§ Task statement
In full and word for word, copy the listing; no pictures belong in the copy.

§ Data for analysis
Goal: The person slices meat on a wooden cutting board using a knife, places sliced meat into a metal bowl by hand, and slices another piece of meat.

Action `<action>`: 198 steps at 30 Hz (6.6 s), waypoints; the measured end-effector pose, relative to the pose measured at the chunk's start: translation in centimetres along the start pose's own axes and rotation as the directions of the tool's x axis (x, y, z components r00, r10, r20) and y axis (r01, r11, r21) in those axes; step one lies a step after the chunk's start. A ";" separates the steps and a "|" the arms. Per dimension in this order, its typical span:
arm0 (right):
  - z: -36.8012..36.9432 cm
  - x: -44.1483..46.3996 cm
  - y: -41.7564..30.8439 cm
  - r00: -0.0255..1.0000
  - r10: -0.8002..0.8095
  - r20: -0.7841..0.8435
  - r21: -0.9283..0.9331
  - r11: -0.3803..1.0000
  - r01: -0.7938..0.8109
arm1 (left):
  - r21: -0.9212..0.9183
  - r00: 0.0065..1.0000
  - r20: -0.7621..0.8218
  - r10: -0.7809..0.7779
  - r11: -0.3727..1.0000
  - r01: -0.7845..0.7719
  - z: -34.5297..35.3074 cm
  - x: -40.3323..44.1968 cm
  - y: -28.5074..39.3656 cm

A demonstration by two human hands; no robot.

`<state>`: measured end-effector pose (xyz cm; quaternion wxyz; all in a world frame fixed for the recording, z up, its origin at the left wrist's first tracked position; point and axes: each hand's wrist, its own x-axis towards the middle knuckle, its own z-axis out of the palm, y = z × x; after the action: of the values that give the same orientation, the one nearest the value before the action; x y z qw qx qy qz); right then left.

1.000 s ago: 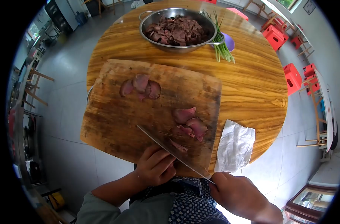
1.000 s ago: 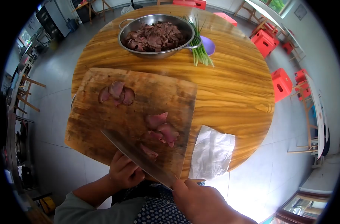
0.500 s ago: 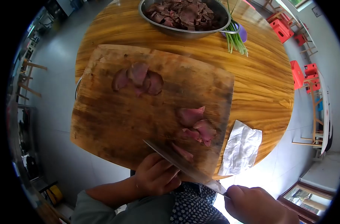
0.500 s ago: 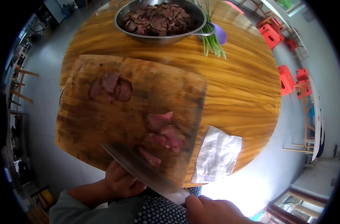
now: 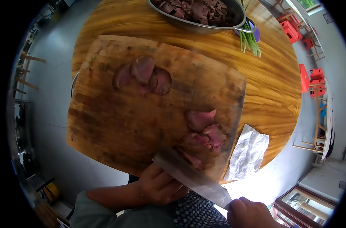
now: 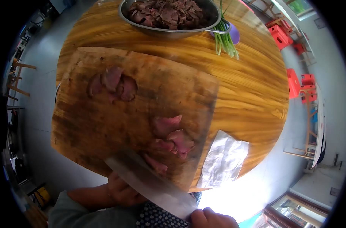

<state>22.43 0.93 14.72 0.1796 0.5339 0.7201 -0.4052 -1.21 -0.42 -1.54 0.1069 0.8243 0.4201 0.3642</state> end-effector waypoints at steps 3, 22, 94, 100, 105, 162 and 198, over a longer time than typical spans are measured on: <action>-0.6 2.1 0.3 0.999 -0.043 -0.003 0.004 0.999 0.043 | 0.034 0.998 -0.028 0.050 0.998 -0.049 -0.1 0.5 0.1; -1.7 6.0 -0.6 0.985 -0.172 0.023 -0.060 0.983 0.173 | -0.007 0.998 -0.047 -0.044 0.999 0.044 0.2 0.0 0.3; -1.9 2.3 0.4 0.990 -0.129 0.058 -0.036 0.991 0.131 | -0.089 0.998 0.011 -0.060 0.994 0.061 0.1 0.0 -0.1; -2.1 3.8 0.2 0.987 -0.134 0.088 -0.027 0.990 0.137 | -0.112 0.999 -0.003 -0.049 0.993 0.048 -0.5 1.4 -0.1; -1.6 5.0 -0.3 0.980 -0.189 0.061 -0.057 0.980 0.193 | 0.015 0.998 -0.059 0.005 1.000 -0.004 -0.3 1.1 0.4; 1.8 0.1 0.1 0.937 -0.230 -0.264 -0.138 0.970 0.199 | 0.003 0.987 -0.157 0.042 0.999 -0.042 0.0 0.5 0.6; -1.4 5.6 -0.6 0.976 -0.212 0.051 -0.105 0.971 0.217 | -0.084 0.998 -0.027 -0.057 0.995 0.055 -0.2 0.1 0.0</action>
<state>20.06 5.50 11.94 0.1783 0.4340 0.7911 -0.3924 -1.31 -0.39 -1.40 0.1450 0.8015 0.4291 0.3904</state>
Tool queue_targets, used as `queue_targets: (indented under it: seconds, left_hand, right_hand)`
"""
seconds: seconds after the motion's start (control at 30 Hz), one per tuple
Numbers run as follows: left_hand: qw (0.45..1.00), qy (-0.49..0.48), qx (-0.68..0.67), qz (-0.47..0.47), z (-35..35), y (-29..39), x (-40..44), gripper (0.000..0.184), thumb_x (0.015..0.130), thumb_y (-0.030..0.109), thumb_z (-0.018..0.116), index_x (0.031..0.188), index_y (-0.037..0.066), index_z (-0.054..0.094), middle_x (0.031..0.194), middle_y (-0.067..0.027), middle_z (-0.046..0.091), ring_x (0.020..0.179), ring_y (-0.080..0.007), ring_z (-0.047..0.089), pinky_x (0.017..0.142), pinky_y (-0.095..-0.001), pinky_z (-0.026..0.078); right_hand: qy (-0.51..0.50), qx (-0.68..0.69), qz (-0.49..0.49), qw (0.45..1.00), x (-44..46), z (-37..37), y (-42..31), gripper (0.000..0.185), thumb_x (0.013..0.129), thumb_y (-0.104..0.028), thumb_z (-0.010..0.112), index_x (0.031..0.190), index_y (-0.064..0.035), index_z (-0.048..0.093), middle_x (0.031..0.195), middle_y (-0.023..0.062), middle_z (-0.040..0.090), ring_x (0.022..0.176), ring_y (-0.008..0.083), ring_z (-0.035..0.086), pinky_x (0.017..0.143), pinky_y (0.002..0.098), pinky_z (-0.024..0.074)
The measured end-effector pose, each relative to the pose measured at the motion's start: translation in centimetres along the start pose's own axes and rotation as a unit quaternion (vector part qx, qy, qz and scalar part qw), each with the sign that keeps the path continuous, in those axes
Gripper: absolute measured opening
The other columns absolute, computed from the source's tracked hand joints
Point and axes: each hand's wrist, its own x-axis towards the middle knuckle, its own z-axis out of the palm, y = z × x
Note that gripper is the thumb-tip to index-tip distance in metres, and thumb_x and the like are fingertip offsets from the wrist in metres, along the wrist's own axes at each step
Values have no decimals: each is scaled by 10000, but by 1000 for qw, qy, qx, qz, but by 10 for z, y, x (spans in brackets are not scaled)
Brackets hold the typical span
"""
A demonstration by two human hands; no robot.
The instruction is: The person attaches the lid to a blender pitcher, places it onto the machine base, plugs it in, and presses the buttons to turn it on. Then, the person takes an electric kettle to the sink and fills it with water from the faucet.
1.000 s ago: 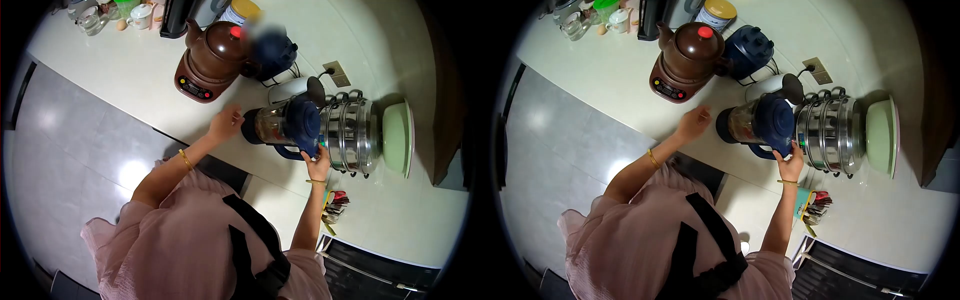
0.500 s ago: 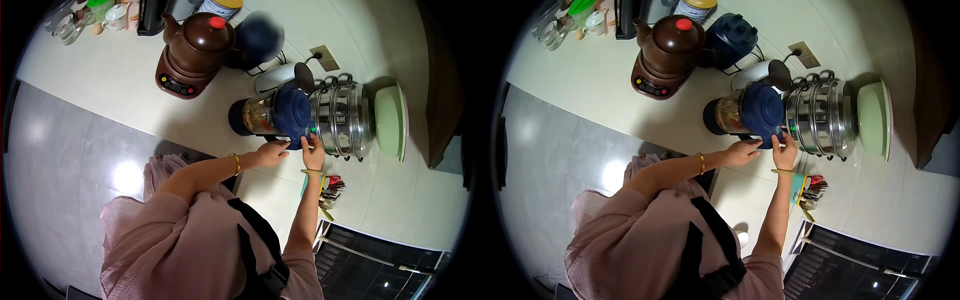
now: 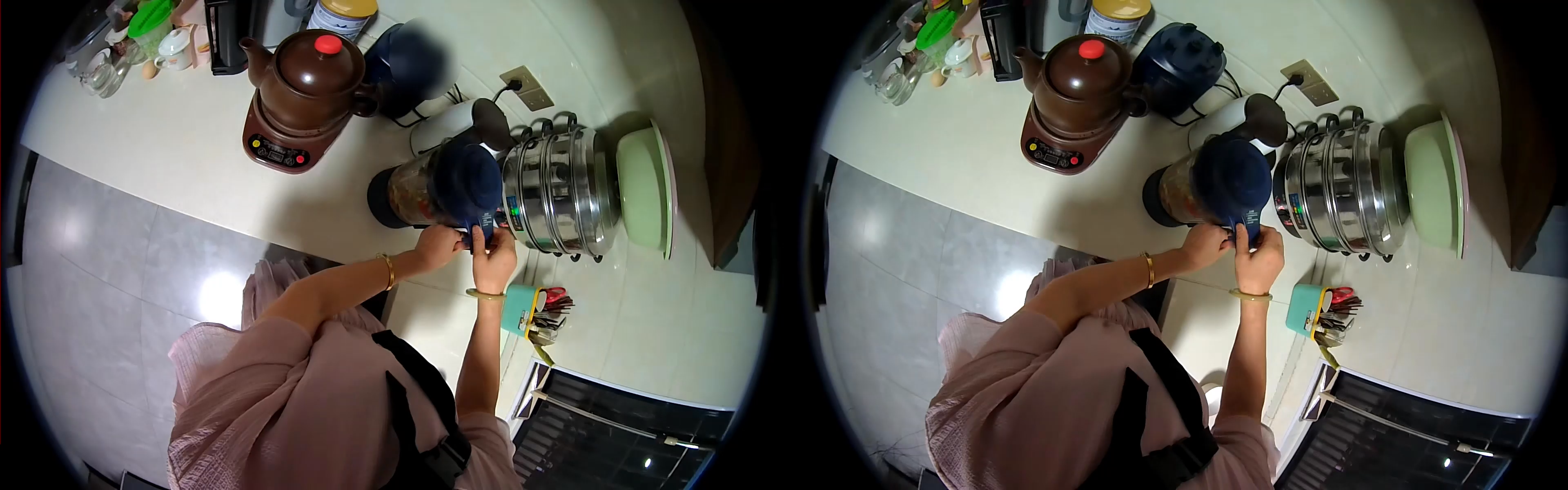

§ Task output
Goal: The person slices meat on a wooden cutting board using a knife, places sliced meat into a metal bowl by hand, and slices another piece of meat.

Action `<action>`: 198 steps at 30 Hz (6.6 s), waypoints; the measured end-effector pose, relative to the pose measured at the chunk's start: translation in centimetres along the start pose's own axes and rotation as the directions of the tool's x axis (x, y, z components r00, r10, r20) and y axis (r01, r11, r21) in those axes; step one lies a step after the chunk's start. A ";" separates the steps and a "|" the arms. Per dimension in this order, its typical span:
arm0 (right):
  - z: -36.8012..36.9432 cm
  - x: -44.1483..46.3996 cm
  - y: -41.7564..30.8439 cm
  - r00: -0.0255..1.0000
  - r10: -0.8002..0.8095
  - r20: -0.7841..0.8435
  - r21: -0.9283..0.9331
  - r11: -0.3803..1.0000
  - r01: -0.7938..0.8109
arm1 (left):
  - r21: -0.9212..0.9183
  - r00: 0.0065..1.0000
  - r20: -0.7621..0.8218
  - r10: -0.7809..0.7779
  - r11: -0.3727..1.0000
  - r01: -0.7845..0.7719
  - z: -34.5297..35.3074 cm
  - x: -40.3323..44.1968 cm
  - y: -28.5074..39.3656 cm

A demonstration by two human hands; no robot.

`<state>`: measured end-effector pose (xyz cm; quaternion wxyz; all in a world frame fixed for the recording, z up, its origin at the left wrist's first tracked position; point and axes: each hand's wrist, its own x-axis towards the middle knuckle, its own z-axis out of the palm, y = z × x; after the action: of the values that give the same orientation, the one nearest the value before the action; x y z qw qx qy qz); right then left.

1.000 s ago: 
1.000 s ago: 
0.500 s ago: 
0.500 s ago: 
now: 
now: 

<state>22.43 0.93 14.72 0.1796 0.5339 0.7201 -0.4052 -1.21 -0.42 -1.54 0.1069 0.8243 0.4201 0.3642</state> end-effector waypoints at steps 3, 22, 94, 100, 105, 162 and 198, over a longer time than typical spans are measured on: <action>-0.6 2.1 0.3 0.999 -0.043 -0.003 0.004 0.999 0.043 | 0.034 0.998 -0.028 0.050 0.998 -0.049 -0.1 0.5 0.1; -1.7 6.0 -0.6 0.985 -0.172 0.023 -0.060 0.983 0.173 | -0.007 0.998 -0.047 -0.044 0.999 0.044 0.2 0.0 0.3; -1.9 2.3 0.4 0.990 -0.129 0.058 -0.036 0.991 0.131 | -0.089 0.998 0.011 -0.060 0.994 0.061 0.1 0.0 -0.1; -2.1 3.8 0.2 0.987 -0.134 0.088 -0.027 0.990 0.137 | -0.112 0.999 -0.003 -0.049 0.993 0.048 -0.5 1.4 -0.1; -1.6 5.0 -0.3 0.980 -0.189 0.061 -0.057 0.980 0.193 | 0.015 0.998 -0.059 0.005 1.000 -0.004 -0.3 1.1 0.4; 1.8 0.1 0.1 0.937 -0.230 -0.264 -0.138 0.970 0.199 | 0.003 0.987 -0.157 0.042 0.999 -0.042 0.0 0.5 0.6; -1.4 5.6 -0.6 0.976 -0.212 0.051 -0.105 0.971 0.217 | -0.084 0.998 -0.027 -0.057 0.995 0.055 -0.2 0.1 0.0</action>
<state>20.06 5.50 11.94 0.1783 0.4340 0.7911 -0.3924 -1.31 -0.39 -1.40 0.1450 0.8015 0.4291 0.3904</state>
Tool queue_targets, used as `queue_targets: (indented under it: seconds, left_hand, right_hand)`
"""
seconds: seconds after the motion's start (control at 30 Hz), one per tuple
Numbers run as follows: left_hand: qw (0.45..1.00), qy (-0.49..0.48), qx (-0.68..0.67), qz (-0.47..0.47), z (-35..35), y (-29..39), x (-40..44), gripper (0.000..0.184), thumb_x (0.015..0.130), thumb_y (-0.030..0.109), thumb_z (-0.018..0.116), index_x (0.031..0.188), index_y (-0.037..0.066), index_z (-0.054..0.094), middle_x (0.031..0.194), middle_y (-0.067..0.027), middle_z (-0.046..0.091), ring_x (0.020..0.179), ring_y (-0.080..0.007), ring_z (-0.047..0.089), pinky_x (0.017..0.142), pinky_y (-0.095..-0.001), pinky_z (-0.026..0.078); right_hand: qy (-0.51..0.50), qx (-0.68..0.69), qz (-0.49..0.49), qw (0.45..1.00), x (-44..46), z (-37..37), y (-42..31), gripper (0.000..0.185), thumb_x (0.013..0.129), thumb_y (-0.104..0.028), thumb_z (-0.010..0.112), index_x (0.031..0.190), index_y (-0.064..0.035), index_z (-0.048..0.093), middle_x (0.031..0.195), middle_y (-0.023..0.062), middle_z (-0.040..0.090), ring_x (0.022..0.176), ring_y (-0.008..0.083), ring_z (-0.035..0.086), pinky_x (0.017..0.143), pinky_y (0.002..0.098), pinky_z (-0.024..0.074)
The measured end-effector pose, each relative to the pose measured at the motion's start: translation in centimetres along the start pose's own axes and rotation as a unit quaternion (vector part qx, qy, qz and scalar part qw), each with the sign that keeps the path continuous, in those axes
Gripper: absolute measured opening
The other columns absolute, computed from the source's tracked hand joints
Point and axes: each hand's wrist, its own x-axis towards the middle knuckle, its own z-axis out of the palm, y = z × x
Note that gripper is the thumb-tip to index-tip distance in metres, and thumb_x and the like are fingertip offsets from the wrist in metres, along the wrist's own axes at each step
Values have no decimals: each is scaled by 10000, but by 1000 for qw, qy, qx, qz, but by 10 for z, y, x (spans in brackets are not scaled)
Brackets hold the typical span
"""
A demonstration by two human hands; no robot.
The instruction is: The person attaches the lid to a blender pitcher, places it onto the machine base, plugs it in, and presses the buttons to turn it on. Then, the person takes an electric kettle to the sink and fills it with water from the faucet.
1.000 s ago: 
0.500 s ago: 
now: 

The exercise requires no additional answer.